C’est le plus souvent le péril pesant sur la conservation des preuves qui autorise la dérogation au contradictoire. Tel sera le cas, avant une décision de nomination d’un huissier pour procéder à certaines constatations, si l’avertissement de la partie adverse risque de lui permettre de faire disparaître des documents, de changer la configuration de locaux, de ne pas être présent ou de ne pas causer, en présence de l’huissier, les troubles qu’on lui reproche.

Si la requête ne fait état d’aucune circonstance susceptible de justifier qu’il soit procédé non contradictoirement et que l’ordonnance n’est motivée que par renvoi à la requête, la rétractation s’impose (Cass. 2e civ. 23-6-2016 n° 15-19.671 F-PB : Bull. inf. C. cass. 15-12-2016 n° 1585).

Par ailleurs, si la dérogation au principe du contradictoire n’est pas établie au stade de la requête, l’instance en rétractation engagée, par la suite, à l’encontre de l’ordonnance qui y a fait droit n’est pas de nature à purger le vice initial même si la demande en rétractation donne lieu, par hypothèse, à débats devant le juge des référés (Cass. 3e civ. 22-9-2016 n° 14-24.277 F-PB : Bull. inf.

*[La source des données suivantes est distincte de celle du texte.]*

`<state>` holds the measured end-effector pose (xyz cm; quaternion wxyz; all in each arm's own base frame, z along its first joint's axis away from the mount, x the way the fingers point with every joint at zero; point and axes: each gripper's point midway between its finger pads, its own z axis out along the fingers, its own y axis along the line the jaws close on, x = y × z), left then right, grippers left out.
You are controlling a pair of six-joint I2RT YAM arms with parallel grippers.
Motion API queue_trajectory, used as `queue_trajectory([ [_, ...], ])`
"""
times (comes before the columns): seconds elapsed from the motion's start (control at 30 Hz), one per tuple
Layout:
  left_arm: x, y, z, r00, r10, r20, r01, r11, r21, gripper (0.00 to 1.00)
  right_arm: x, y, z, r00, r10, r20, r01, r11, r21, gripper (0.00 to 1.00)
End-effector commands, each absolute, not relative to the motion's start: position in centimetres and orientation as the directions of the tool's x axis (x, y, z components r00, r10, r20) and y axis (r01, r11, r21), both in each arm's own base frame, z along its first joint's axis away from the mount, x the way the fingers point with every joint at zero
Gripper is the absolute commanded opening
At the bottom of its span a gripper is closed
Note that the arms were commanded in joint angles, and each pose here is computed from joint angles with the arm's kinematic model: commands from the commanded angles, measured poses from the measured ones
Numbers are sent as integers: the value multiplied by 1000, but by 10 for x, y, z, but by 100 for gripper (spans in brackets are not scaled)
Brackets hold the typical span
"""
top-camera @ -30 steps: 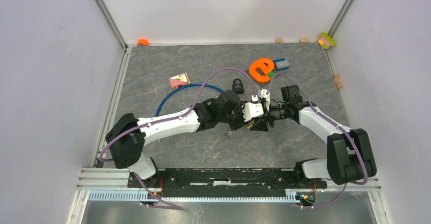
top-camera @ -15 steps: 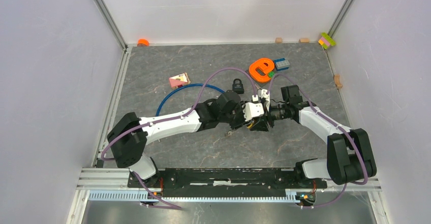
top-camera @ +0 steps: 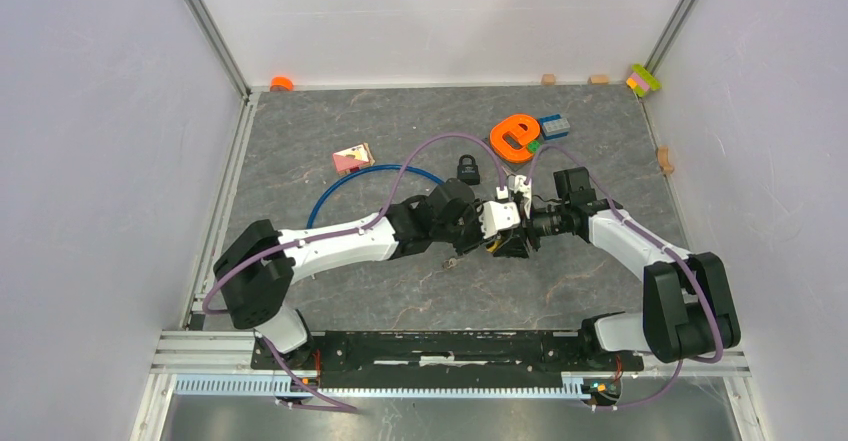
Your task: Unlock with the key
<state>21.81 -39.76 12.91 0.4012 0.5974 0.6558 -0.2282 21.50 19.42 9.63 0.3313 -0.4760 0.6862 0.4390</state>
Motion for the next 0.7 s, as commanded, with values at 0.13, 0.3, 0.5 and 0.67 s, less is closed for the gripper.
queue_trajectory([
  [0.13,223,-407,123,-11,564,-826,958,243,154,33,218,208,121,-311,-276,-909,-951,88,298,0],
  [0.3,225,-412,116,-23,558,-830,945,282,164,27,218,210,122,-327,-263,-908,-945,77,318,0],
  [0.5,229,-413,109,-26,566,-824,919,337,202,19,216,211,123,-337,-253,-907,-941,66,331,0],
  [0.67,239,-409,108,-17,581,-814,882,392,262,13,213,212,123,-342,-246,-907,-939,55,339,0],
])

C. cass. 1-3-2017 n° 193).

Exemples de justifications

  • Une société qui reprochait à une autre société et à des particuliers d’avoir commis des actes de débauchage de ses salariés et de pillage de son savoir-faire a pu demander sur requête au président du tribunal la désignation d’huissiers de justice en vue de la réalisation d’investigations au siège social de la société et au domicile des particuliers concernés (Cass. 2e civ. 5-5-2011 n° 10-20.435).

Exemples de mesures ordonnées

Ces mesures ordonnées sur requête peuvent être extrêmement variées : il peut s’agir de

  • désigner un huissier de justice afin qu’il assiste à une assemblée générale d’actionnaires (Cass. com., 22 mars 1988, n° 86-16.785, publié au bulletin),
  • d’ordonner l’expulsion de salariés grévistes (Cass. soc., 17 mai 1977, n° 75-11.474, publié au bulletin ), de désigner un mandataire ad hoc, etc.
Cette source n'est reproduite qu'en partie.